Starting at the line that contains "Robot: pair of", return every line through the end of the data exactly, without pictures.

--- --- ---

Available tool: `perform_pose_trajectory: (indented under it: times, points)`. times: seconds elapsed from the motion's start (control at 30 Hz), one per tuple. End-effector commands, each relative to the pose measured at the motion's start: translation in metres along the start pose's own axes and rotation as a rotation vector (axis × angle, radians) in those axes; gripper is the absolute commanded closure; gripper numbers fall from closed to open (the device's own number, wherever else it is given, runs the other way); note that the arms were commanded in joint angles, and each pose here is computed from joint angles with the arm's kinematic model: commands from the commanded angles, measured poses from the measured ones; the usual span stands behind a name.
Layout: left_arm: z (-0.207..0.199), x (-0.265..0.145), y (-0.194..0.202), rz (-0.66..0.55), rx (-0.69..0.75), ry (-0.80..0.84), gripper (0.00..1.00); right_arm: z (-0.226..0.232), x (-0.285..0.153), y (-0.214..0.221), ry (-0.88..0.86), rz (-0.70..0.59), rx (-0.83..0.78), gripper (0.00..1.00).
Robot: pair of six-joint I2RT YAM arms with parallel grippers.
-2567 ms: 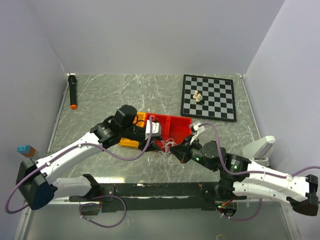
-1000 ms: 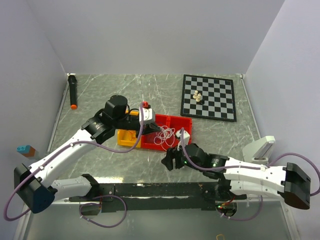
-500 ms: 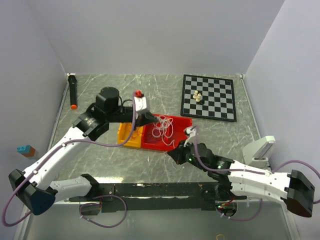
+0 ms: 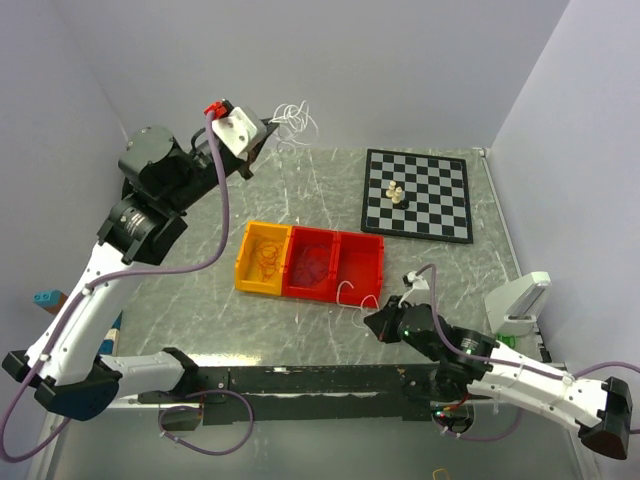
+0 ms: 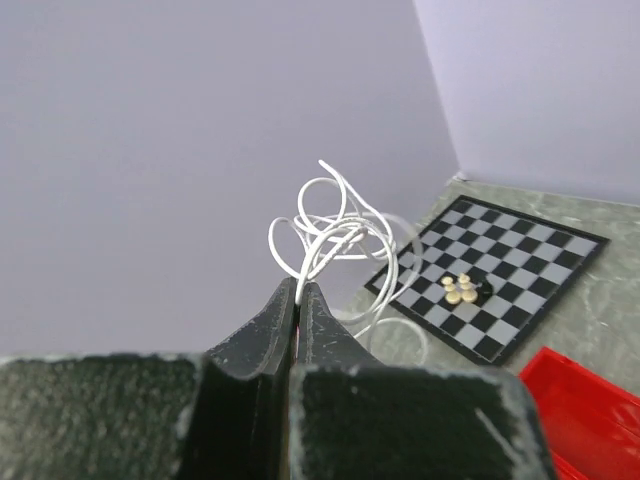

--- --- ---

◆ Written reply:
Robot: pair of six-joint I2RT YAM arms with parallel grippers.
-2567 ms: 
-1000 ms: 
-500 ms: 
+0 ms: 
+0 ms: 

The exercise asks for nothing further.